El recién terminado 2020 ha sido un año extraño y difícil con un fuerte impacto en nuestras vidas y sociedades, en términos de salud física y emocional, de economía, de educación. Al mismo tiempo, ha sido un período de nuestra vida que no olvidaremos jamás y que nos ha obligado, en lo personal y profesional, a replantear miradas, a superar inercias, a rehacer mapas y rutas… ¡Quién nos habría dicho, hace unos años, que en estos momentos nos moveríamos de esta forma!
Si centramos nuestra mirada en la educación, y especialmente en la educación superior, nos daremos cuenta de que estamos frente a un cambio sin precedentes y, por tanto, a una gran oportunidad de innovación educativa. Cuando la primera o segunda semana de marzo del año pasado, millones de profesores y alumnos de la mayor parte de universidades del mundo se tuvieron de quedar en casa y se cerraron los campus, todo cambió. Pasamos de una enseñanza presencial centrada en la transmisión de conocimientos, a una enseñanza remota de emergencia en la que los profesores tuvieron de utilizar, sin preparación previa, los medios digitales al alcance para llegar con sus clases al domicilio del estudiante.

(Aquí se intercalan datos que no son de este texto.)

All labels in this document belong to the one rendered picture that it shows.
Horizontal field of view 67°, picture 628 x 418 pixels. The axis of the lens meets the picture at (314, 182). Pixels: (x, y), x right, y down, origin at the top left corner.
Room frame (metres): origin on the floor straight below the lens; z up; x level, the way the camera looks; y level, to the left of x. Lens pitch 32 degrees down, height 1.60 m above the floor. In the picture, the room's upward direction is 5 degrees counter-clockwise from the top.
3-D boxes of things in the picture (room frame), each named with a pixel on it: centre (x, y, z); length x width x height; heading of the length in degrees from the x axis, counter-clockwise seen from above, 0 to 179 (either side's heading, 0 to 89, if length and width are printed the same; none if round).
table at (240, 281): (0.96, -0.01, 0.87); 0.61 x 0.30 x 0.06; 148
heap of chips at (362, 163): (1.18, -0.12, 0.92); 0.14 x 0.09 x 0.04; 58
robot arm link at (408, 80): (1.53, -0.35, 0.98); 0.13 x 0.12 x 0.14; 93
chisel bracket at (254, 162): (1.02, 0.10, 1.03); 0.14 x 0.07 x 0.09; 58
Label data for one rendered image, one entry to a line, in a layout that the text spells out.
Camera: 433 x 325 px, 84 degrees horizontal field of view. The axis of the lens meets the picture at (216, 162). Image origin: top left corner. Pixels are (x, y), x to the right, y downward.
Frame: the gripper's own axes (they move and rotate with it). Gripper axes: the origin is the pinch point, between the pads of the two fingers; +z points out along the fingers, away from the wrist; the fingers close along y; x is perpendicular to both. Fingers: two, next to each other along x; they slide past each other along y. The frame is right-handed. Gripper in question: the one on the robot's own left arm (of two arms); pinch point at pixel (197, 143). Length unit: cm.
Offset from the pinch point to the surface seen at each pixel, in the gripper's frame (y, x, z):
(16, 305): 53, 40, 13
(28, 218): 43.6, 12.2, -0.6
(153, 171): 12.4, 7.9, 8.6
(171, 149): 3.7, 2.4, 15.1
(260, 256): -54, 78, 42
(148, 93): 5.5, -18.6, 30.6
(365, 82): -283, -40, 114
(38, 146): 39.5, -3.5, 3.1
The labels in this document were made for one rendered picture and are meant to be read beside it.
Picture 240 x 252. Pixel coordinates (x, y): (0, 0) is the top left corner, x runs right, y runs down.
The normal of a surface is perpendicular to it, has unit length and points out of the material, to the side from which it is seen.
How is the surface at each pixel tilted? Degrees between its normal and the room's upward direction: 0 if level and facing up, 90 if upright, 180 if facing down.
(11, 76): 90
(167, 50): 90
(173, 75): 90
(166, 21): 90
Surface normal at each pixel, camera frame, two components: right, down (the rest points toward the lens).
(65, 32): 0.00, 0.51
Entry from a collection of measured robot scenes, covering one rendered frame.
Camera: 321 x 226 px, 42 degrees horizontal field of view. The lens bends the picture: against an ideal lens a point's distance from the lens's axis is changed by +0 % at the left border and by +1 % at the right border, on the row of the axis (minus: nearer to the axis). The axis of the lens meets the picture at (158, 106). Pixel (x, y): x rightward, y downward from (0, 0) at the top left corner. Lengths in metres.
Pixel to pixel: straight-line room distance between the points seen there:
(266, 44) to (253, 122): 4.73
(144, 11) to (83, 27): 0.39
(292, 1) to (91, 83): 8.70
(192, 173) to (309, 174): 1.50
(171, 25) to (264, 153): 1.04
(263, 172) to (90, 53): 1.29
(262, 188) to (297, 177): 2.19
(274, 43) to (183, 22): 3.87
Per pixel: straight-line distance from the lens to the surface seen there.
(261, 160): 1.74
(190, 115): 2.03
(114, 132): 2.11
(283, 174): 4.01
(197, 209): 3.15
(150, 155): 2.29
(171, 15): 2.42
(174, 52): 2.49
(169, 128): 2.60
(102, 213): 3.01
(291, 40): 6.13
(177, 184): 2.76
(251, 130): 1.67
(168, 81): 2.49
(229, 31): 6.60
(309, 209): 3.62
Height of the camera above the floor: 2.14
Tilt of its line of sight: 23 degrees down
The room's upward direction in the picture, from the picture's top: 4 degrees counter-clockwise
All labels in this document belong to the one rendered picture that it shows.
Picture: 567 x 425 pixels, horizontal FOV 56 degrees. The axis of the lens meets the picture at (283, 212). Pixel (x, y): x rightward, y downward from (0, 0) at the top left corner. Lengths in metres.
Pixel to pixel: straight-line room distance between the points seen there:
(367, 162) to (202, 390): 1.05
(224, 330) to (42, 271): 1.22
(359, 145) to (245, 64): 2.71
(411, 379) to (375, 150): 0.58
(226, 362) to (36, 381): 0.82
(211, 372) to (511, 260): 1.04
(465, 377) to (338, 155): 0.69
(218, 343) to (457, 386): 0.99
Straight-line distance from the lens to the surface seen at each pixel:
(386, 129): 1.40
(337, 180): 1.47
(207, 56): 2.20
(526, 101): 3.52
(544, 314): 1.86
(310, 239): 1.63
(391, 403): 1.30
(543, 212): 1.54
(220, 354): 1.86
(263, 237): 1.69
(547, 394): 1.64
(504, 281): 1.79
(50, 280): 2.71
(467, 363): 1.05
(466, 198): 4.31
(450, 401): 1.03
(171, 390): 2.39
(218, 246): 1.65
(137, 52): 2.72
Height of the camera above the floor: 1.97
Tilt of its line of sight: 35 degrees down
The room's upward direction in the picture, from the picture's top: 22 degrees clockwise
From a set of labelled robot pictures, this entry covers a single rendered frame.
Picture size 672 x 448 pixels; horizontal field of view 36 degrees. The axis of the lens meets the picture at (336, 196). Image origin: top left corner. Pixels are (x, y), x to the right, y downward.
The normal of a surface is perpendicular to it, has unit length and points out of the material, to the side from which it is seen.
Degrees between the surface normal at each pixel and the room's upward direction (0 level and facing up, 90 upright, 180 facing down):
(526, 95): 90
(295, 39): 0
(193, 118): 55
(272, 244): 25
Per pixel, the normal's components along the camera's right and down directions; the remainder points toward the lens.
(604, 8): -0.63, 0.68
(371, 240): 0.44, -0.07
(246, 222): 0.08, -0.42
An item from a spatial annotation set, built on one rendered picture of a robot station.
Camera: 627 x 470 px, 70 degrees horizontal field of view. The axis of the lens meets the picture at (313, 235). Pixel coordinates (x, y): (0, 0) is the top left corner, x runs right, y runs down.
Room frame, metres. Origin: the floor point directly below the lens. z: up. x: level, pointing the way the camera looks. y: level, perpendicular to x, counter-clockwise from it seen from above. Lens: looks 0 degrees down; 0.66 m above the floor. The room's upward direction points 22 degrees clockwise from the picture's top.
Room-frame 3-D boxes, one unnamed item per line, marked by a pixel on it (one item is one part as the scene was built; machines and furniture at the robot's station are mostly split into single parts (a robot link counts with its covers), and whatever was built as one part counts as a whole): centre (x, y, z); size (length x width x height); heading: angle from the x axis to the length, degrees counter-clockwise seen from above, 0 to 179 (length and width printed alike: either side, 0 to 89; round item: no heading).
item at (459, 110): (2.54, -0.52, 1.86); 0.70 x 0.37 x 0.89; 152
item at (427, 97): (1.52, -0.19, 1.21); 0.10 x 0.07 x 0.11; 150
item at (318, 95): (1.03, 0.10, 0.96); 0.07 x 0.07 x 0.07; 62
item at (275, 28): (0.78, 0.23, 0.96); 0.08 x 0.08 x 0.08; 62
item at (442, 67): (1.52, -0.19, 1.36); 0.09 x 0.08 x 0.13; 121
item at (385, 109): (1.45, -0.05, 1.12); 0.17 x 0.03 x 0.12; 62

Y en ese período hemos aprendido muchas cosas: la importancia del vínculo entre los profesores y los alumnos y de los alumnos entre ellos, la necesidad del trabajo en equipo entre los docentes, la importancia de conocer y saber usar las herramientas tecnológicas que vehiculan nuestra relación docente-estudiante, el desarrollo de un papel más activo y autónomo del alumno aprovechando la sincronía y asincronía, y el redescubrimiento de que la transmisión de conocimientos no puede ser un fin, sino un medio para desarrollar personas y profesionales que puedan vivir plenamente en el mundo disruptivo del siglo XXI.